Perhitungan lebih lanjut memperlihatkan dimensi meteoroidnya sekitar 40 sentimeter. Setara dengan dua kali lipat ukuran bola sepak. Massanya sekitar 125 kilogram, tergolong kecil untuk ukuran meteoroid. Dengan massa yang kecil maka dapat diduga bahwa ia menguap sepenuhnya di lapisan atmosfer bagian atas pada ketinggian sekitar 50 kmdpl tersebut. Penguapan disebabkan oleh tingginya suhu dan tekanan akibat terciptanya tekanan ram seiring masuknya meteoroid (sebagai obyek berkecepatan tinggi) ke dalam atmosfer Bumi.
Ketampakan meteor-terang di langit Yogyakarta ini adalah yang kedua dalam satu setengah bulan terakhir setelah peristiwa di dekat puncak Gunung Merapi.
Bukan Hujan Meteor
Apakah meteor-terang di langit selatan Yogyakarta terkait dengan salah satu hujan meteor periodik?
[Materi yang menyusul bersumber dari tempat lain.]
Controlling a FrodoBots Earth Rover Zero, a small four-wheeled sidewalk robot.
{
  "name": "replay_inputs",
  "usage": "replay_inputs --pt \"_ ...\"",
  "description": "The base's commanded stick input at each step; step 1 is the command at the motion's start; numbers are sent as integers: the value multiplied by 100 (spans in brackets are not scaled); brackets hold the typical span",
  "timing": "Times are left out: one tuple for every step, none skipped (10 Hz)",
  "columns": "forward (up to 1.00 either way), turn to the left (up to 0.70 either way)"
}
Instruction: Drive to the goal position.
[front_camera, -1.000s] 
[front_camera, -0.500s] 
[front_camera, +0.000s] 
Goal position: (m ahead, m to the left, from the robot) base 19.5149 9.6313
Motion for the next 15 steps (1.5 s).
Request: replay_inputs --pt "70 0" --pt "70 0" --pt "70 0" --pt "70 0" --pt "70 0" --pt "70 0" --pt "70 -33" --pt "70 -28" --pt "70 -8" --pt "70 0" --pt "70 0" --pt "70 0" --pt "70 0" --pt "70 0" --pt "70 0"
Pada saat kejadian, terdapat tiga sumber hujan meteor periodik yang aktif. Masing-masing Southern Delta Aquarids, Piscis Austrinids dan alpha Capricornids. Analisis saya lebih lanjut juga memperlihatkan meteor-terang ini sama sekali tak berhubungan dengan salah satu hujan meteor tersebut.
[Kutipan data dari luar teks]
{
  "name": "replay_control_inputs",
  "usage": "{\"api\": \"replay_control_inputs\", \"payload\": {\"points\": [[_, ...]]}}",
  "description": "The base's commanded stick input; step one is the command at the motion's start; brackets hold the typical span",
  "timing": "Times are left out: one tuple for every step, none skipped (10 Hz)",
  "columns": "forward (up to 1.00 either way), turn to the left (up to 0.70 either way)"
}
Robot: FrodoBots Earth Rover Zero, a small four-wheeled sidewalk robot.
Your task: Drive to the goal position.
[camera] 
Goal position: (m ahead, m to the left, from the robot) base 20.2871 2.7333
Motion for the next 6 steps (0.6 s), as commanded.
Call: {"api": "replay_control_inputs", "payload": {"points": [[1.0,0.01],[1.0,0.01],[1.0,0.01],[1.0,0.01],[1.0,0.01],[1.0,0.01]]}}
Terdapat dua alasan yang mendasarinya. Yang pertama, pada saat kejadian kedudukan sumber ketiga hujan meteor tersebut berbeda dengan kedudukan meteor-terang. Ketiga sumber huja meteor itu ada di langit timur. Sehingga logikanya meteor di langit selatan yang berasal dari salah satu hujan meteor tersebut akan melintas dari kiri ke kanan. Yakni dari timur ke barat atau dari timur ke selatan. Sebaliknya lintasan meteor-terang yang teramati justru berkebalikan, yakni dari utara ke selatan. Ketidakkonsistenan lintasan ini menunjukkan meteor-terang tersebut tidaklah berasal dari salah satu hujan meteor yang sedang aktif.
Sedangkan alasan kedua, dengan pendar warna kehijauan maka meteor-terang di langit selatan Yogyakarta cukup kaya akan Nikel. Sehingga lebih memungkinkan sebelumnya merupakan meteoroid yang berasal dari kepingan-kepingan asteroid. Sebaliknya setiap meteor dalam sebuah hujan meteor selalu berasal dari remah-remah komet.
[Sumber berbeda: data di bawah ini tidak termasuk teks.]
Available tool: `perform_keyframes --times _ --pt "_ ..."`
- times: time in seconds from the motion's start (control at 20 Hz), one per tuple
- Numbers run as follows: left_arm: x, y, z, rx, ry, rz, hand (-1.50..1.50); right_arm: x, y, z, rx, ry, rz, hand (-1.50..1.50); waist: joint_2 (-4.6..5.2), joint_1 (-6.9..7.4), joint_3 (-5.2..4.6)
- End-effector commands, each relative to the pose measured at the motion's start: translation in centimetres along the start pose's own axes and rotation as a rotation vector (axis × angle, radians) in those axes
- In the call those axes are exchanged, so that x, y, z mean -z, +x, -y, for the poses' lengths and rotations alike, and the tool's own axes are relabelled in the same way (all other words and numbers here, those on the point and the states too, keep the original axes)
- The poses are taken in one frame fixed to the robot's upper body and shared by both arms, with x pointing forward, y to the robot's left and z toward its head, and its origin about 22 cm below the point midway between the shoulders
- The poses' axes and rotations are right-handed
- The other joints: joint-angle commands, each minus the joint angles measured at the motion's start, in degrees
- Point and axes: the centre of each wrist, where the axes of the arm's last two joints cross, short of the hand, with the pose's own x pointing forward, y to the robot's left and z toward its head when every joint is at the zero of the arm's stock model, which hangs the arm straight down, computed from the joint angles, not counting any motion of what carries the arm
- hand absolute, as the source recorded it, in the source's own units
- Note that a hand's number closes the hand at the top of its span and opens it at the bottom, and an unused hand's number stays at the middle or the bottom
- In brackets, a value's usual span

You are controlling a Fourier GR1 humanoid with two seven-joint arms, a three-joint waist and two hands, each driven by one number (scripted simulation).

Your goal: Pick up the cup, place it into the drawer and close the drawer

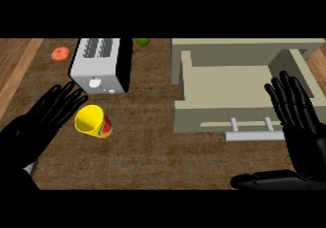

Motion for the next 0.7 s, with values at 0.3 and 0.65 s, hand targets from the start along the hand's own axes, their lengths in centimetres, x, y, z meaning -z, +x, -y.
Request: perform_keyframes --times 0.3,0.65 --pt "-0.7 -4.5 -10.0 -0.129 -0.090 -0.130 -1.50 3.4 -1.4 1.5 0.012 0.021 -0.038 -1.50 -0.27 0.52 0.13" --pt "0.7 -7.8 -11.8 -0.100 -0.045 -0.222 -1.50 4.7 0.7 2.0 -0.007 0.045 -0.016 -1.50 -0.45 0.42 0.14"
44 ton meteoroid (rata-rata) memasuki atmosfer Bumi dalam setiap harinya. Mereka membentuk meteor dalam jumlah ribuan hingga ratusan ribu buah, dengan beberapa diantaranya merupakan meteor-terang. Setiap 20 jam sekali atmosfer Bumi kita menerima meteoroid yang berkemampuan menghasilkan meteor-terang. Yakni dengan magnitudo -4, atau seterang Venus. Dan dalam setiap 200 jam sekali lapisan udara yang sama menerima meteor-terang dengan magnitudo -6. Dengan kekerapan demikian maka sesungguhnya peristiwa ketampakan meteor-terang adalah hal yang umum dijumpai. Tak ada yang perlu dikhawatirkan.